Heat does it, bacteria can do it at a much lower temp because they have the enzymes, but the end result is still oxidation of organic matter.

Takes maybe 1 hour if the other people in the house will allow it (the largest trade off factor AGAINST baking it) at max heat. Stinks etc.

But takes one hour.....

Shallow pan and soil outside after 2-3 weeks works dandy, boiling it also works, again same issue and stinky soil. 

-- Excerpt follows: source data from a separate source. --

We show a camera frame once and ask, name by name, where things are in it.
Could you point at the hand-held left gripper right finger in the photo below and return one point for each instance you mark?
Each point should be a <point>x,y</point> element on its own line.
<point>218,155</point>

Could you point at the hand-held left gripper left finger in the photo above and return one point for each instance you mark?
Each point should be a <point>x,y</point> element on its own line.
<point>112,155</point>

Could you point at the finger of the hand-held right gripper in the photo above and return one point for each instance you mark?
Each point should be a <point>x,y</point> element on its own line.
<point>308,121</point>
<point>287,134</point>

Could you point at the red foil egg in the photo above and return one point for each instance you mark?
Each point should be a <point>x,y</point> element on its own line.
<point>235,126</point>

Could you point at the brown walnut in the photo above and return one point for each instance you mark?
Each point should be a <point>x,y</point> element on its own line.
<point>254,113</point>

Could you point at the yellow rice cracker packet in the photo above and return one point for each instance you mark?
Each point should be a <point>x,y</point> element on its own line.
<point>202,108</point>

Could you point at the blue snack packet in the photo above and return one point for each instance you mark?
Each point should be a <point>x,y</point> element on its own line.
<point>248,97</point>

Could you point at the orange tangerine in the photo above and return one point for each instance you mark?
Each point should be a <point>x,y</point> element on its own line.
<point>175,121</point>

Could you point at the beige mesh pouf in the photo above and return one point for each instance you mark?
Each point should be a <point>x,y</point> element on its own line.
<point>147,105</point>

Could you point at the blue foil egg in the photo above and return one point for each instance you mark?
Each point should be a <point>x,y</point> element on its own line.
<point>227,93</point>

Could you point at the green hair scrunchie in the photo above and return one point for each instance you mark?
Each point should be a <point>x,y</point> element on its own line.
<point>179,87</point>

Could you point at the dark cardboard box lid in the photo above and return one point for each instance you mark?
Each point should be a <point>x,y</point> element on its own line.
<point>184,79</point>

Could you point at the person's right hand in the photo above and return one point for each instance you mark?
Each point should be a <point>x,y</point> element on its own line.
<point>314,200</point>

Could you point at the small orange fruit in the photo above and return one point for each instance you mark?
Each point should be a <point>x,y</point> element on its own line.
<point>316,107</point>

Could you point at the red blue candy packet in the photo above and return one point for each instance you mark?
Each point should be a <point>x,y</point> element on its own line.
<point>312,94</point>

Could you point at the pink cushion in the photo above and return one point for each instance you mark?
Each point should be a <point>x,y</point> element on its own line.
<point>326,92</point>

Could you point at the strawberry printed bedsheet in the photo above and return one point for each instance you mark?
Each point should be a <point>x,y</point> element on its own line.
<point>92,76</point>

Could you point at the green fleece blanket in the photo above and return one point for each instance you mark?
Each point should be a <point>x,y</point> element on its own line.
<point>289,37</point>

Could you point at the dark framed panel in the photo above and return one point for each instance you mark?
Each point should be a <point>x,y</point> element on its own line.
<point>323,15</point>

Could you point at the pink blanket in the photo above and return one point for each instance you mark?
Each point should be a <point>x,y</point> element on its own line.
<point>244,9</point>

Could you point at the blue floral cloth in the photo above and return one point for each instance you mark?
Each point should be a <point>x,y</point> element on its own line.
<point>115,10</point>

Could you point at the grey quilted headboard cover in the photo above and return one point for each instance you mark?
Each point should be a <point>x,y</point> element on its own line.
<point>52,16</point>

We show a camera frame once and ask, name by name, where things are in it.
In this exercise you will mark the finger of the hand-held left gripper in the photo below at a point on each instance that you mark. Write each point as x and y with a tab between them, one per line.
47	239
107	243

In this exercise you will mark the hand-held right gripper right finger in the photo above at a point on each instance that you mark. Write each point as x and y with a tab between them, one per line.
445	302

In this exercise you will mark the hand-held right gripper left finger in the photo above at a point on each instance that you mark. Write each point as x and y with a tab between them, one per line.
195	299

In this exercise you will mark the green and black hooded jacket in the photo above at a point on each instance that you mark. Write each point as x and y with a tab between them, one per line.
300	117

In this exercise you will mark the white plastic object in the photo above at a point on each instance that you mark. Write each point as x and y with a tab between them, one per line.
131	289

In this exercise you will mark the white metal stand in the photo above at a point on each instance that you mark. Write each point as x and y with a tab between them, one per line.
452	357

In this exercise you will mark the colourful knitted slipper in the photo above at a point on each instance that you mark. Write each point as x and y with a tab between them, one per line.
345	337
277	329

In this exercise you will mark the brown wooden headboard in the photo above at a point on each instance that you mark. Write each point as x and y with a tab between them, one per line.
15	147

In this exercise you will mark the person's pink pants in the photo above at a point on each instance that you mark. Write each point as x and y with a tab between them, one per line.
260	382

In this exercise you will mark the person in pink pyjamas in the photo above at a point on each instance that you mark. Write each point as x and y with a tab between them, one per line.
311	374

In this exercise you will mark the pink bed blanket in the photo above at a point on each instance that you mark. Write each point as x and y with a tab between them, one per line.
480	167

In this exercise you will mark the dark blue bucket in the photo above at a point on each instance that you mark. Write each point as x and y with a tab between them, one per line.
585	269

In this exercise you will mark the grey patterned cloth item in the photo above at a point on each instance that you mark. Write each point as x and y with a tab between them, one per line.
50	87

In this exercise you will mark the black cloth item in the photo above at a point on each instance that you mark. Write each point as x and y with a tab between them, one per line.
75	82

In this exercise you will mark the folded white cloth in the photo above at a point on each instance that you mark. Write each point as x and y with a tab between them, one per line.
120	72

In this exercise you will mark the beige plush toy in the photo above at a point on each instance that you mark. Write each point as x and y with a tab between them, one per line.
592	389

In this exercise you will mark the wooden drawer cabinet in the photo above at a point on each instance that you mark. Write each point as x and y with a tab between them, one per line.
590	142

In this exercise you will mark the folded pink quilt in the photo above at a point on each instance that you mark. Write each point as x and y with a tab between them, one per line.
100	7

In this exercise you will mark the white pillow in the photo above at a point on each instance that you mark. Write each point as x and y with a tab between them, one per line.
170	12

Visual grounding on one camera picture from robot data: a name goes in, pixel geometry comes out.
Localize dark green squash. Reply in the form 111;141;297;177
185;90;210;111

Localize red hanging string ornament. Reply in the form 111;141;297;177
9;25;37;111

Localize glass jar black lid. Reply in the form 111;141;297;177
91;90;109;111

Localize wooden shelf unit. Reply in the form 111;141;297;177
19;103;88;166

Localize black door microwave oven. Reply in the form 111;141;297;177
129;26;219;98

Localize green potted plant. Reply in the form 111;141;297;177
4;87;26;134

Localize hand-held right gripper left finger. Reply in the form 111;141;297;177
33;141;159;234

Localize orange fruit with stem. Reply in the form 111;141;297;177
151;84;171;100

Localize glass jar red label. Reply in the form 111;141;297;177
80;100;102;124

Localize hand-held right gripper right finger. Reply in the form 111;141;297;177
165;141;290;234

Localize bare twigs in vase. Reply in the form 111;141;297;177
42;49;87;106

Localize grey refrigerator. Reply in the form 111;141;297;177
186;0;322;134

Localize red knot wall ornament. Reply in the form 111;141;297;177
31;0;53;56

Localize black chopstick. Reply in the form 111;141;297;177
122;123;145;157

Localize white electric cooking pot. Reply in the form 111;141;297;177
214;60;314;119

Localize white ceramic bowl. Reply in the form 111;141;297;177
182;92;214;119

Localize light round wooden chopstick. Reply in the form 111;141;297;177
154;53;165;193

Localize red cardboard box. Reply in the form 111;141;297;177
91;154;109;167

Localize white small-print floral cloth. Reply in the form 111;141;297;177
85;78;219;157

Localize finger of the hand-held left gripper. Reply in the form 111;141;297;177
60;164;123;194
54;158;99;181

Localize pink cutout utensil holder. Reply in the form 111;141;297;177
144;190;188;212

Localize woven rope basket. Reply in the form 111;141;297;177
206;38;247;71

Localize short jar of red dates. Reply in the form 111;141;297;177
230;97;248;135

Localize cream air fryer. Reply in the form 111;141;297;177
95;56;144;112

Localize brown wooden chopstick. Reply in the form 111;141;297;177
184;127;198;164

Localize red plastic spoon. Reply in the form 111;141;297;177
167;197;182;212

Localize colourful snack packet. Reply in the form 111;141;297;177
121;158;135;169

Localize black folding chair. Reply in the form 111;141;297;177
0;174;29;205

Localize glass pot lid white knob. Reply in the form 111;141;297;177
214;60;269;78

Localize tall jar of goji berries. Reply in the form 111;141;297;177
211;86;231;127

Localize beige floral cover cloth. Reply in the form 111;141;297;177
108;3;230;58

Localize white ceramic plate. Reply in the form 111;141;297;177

Bacteria will change dramatically after you submersed the soil in the tank and re expose the anaerobic species to air(they will die) or well oxygenated water. No way around this.

Actually there is.

You can submersed the soil and mineralize the soil _in situ_ in the tank itself and do a dry start method. This way you have a shallow submersed soil layer and the plants also get a good jump and establish root systems prior to flooding.

Then that bacterial colony is maintained well once you add more water over top the sediment. But that's about the only way.

Integrating DSM and MTS is a no brainer. If you are into the whole bacteria thing anyway.

Kills two birds with 1 stone.


----------



## p.lewis (Sep 22, 2010)

How about in the winter months... I imagine the bacteria don't work well in the freezing weather. Is the only option to bake? This is relevant to me since I just picked up a frozen bag of dirt yesterday.


----------



## plantbrain (Dec 15, 2003)

p.lewis said:


> How about in the winter months... I imagine the bacteria don't work well in the freezing weather. Is the only option to bake? This is relevant to me since I just picked up a frozen bag of dirt yesterday.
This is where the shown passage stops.